2025.07.10 半導体製造用「超純水」をPFASフリーに 積水化学が新たな配管材
実証実験を実施した超純水装置。青色が当該の配管
積水化学工業は、半導体製造に使う超純水装置について、その有害性から規制の進むフッ素化合物(PFAS)を含まない新素材を使った配管・継手を開発した。超純水装置で世界トップシェアを有する栗田工業と共同で試作・検証を実施してきたもの。栗田工業は顧客に提案を始める。2026年度中の上梓を目指す。
積水化学はフッ素樹脂に代わり、「特殊オレフィン樹脂」を使った配管材を開発し、2022年から栗田工業と実証を進めてきた。
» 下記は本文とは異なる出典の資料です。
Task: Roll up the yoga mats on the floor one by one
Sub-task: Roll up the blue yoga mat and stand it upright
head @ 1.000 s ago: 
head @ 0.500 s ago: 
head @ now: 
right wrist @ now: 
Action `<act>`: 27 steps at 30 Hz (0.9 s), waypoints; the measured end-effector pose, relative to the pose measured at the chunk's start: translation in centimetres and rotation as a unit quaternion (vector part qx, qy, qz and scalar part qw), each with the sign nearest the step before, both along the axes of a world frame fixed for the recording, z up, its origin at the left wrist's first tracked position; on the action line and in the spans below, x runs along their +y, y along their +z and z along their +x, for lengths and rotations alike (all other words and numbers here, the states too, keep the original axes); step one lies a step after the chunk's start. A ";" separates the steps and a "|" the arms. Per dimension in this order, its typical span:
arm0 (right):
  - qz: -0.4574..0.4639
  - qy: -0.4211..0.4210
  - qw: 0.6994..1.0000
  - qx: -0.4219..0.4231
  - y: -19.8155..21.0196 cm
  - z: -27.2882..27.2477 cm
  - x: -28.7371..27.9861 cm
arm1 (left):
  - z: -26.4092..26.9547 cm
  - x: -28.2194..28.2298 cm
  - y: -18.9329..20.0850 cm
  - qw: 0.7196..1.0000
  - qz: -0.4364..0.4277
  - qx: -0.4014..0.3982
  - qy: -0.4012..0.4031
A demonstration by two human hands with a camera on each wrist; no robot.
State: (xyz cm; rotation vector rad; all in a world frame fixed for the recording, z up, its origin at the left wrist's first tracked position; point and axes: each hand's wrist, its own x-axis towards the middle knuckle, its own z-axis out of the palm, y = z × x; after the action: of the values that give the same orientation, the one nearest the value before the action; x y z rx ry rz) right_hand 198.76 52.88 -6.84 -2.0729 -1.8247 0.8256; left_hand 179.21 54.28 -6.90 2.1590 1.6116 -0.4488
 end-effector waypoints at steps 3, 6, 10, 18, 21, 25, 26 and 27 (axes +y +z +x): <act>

PFASはフッ素と炭素を主成分とするプラスチックだが、オレフィン樹脂は二重結合をもつ炭化水素(オレフィン)を原料とし、水素と炭素が主成分。今回、技術確立にめどが立ち、海外を含むユーザーへの提案を始める。
PFASは水や油をはじき、熱に対し安定する特性から幅広く使われてきたが、自然界で分解しにくく水などに蓄積し、人への毒性に関する指摘もある。このためPFASの製造や使用を規制する動きが世界に広がっており、EU(欧州連合)では8月に1万種以上のPFASを一括規制する法令が審議される予定だ。
微細化が進む半導体産業の洗浄工程で使われる超純水は、水質が低下しないよう供給する必要があり、その水を運搬する配管材から不純物が溶け出さないようにする対応が求められていた。
積水化学は1984年以来、プラスチック管材を手掛けてきた。特殊オレフィン樹脂は品種によりさまざまな特性を持つが、同社の技術で低溶出の新素材の開発に成功した。 近年、半導体製造拠点を新設・増強する動きが活発化し、そのスパンも短くなっている。半導体工場のPFASフリー化が、急ピッチで進みそうだ。